Despite the clear benefits, calibration tends to contract the range of outputted confidences, reducing the granularity with which models distinguish high- and low-confidence predictions. In high-risk settings, this can obscure meaningful risk stratification. Moreover, global calibration neglects local prediction idiosyncrasies and struggles under distribution shifts between calibration data and deployment contexts.

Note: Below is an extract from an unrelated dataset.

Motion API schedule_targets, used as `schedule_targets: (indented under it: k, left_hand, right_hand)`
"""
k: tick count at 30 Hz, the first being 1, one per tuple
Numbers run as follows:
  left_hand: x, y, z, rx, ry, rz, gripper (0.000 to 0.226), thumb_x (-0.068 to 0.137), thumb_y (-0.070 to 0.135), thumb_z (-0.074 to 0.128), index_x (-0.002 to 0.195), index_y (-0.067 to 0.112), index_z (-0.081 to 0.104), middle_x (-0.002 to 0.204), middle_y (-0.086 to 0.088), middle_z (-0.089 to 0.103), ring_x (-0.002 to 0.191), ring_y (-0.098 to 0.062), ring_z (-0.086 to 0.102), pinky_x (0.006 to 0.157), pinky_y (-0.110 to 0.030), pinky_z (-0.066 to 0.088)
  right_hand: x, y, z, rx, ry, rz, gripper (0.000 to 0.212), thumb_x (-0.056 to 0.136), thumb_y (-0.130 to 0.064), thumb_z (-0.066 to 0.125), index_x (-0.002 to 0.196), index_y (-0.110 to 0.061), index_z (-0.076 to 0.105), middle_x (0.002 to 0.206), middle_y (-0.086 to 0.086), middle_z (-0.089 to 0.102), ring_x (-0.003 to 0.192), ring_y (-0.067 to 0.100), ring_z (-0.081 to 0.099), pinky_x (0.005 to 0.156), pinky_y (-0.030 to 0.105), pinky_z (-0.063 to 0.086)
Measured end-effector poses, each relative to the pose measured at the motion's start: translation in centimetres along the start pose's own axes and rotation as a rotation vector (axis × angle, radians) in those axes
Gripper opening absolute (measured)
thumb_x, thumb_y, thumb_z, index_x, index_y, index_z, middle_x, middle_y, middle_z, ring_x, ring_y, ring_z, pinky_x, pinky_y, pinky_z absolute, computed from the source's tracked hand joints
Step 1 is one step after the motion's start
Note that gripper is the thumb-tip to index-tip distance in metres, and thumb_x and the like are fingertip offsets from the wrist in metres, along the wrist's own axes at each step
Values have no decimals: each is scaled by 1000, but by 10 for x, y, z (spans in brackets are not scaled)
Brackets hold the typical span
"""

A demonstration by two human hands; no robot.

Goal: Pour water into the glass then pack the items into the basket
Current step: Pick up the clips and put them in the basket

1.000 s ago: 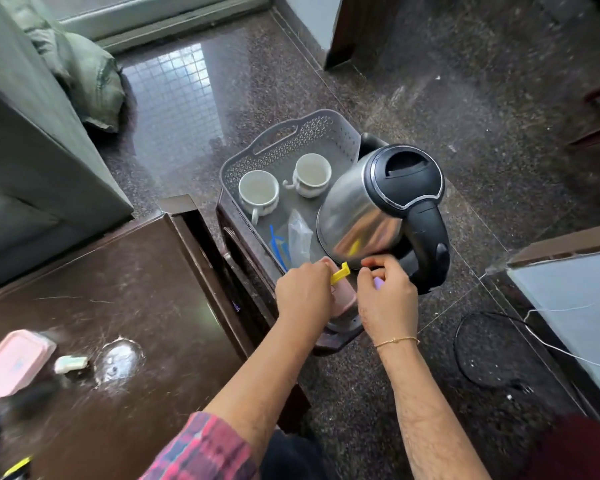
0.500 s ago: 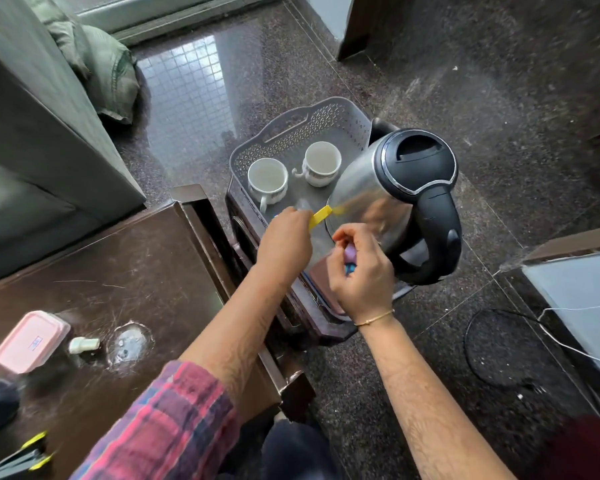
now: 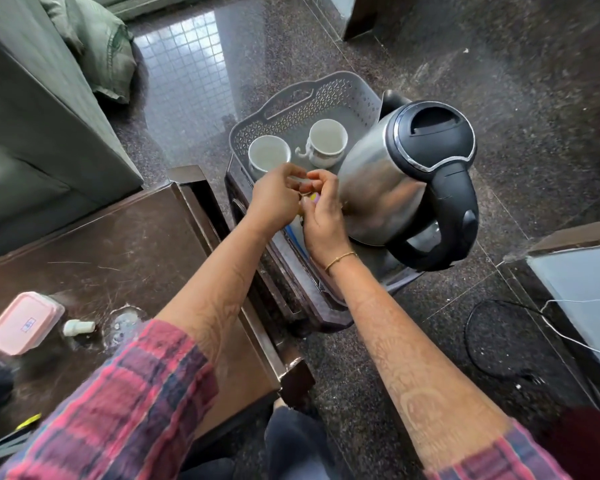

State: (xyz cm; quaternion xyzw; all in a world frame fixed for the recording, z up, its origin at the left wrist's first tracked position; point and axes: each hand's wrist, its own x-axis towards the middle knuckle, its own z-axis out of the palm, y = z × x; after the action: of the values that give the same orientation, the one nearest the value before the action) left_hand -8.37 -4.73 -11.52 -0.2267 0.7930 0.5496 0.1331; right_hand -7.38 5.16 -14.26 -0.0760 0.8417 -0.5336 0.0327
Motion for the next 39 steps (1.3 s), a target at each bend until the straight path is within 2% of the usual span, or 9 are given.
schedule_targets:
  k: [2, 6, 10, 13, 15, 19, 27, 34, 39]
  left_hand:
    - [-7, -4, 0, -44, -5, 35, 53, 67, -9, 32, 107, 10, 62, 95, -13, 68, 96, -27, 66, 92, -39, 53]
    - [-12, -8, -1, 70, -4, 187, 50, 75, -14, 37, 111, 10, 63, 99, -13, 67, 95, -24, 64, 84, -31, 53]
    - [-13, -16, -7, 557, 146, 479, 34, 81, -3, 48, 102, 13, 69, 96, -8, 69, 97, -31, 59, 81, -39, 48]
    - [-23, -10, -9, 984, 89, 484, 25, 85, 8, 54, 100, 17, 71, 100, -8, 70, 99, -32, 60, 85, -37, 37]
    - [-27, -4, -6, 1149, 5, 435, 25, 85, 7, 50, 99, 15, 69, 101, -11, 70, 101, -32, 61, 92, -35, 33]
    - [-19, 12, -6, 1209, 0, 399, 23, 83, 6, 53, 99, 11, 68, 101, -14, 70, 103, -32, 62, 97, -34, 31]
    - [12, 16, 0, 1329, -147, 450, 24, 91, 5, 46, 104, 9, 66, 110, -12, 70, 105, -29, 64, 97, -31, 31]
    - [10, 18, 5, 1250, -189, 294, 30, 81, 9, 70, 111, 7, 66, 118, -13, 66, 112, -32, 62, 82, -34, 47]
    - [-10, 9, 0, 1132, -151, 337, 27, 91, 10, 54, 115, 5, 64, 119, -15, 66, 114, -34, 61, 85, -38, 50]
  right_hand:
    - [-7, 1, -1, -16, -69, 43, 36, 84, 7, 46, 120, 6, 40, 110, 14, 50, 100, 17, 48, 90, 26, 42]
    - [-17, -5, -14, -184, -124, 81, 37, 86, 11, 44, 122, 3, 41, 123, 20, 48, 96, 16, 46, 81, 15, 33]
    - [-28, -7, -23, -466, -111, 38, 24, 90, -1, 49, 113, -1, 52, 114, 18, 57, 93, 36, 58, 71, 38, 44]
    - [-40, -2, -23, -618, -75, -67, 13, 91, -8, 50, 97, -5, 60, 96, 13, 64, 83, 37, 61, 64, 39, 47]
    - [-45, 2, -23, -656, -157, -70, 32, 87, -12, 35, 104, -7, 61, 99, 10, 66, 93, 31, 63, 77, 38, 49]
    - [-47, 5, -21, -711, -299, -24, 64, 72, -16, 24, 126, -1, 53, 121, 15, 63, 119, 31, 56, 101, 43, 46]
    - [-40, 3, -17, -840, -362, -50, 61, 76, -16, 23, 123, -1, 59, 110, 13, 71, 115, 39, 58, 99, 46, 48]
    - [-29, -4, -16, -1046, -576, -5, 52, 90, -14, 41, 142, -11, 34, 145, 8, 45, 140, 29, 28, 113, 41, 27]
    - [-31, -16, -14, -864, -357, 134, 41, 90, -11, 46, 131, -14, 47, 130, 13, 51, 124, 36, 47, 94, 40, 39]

Implications and Prospects

Theoretical Advancement

The study elucidates the positive role of explicit reasoning mechanisms and model scale in code reasoning confidence, and exposes the necessity of mathematical calibration as a core step toward usable confidence reporting in LLMs. Prompt strategy optimization offers auxiliary gains, but lacks universality.

Practical Deployment

These insights are significant for engineering adoption: practitioners can select and calibrate LLMs for development workflows, deploy trusted code assistants, and structure dynamic risk management pipelines. Hybrid strategies (combining optimized prompting with Platt Scaling) can substantially increase the reliability of code analysis outputs, supporting integration of LLMs into safety-critical decision loops.

Future Directions

Open issues highlighted include:

Retention of discriminative power: Methods are needed to preserve the granularity of calibrated confidence, possibly via local calibration or adaptive interval techniques.
Generalization across models: Expansion to code-specialized LLMs (e.g., CodeLlama, StarCoder) may uncover distinct confidence phenomena and optimization opportunities.
Prompt robustness: Deeper mapping of the prompt engineering space can yield more generalizable and effective confidence extraction strategies.
Dataset limitations: Alignment between benchmark evaluations and real-world deployment remains an open challenge, with further research needed to address task heterogeneity and requirements ambiguity.

Conclusion

This paper presents a systematic empirical evaluation and enhancement of confidence reliability in LLM-driven code reasoning. Reasoning-capable and large-scale models demonstrate the best calibration and discriminative ability, but even these require post-hoc mathematical calibration to meet practical reliability standards. Prompt strategy optimization provides useful, but limited, auxiliary improvements. The field must now contend with balancing overall reliability, interpretability, and risk discrimination, while pushing toward dynamic calibration strategies and full integration of trustworthy confidence mechanisms in real-world software engineering deployments.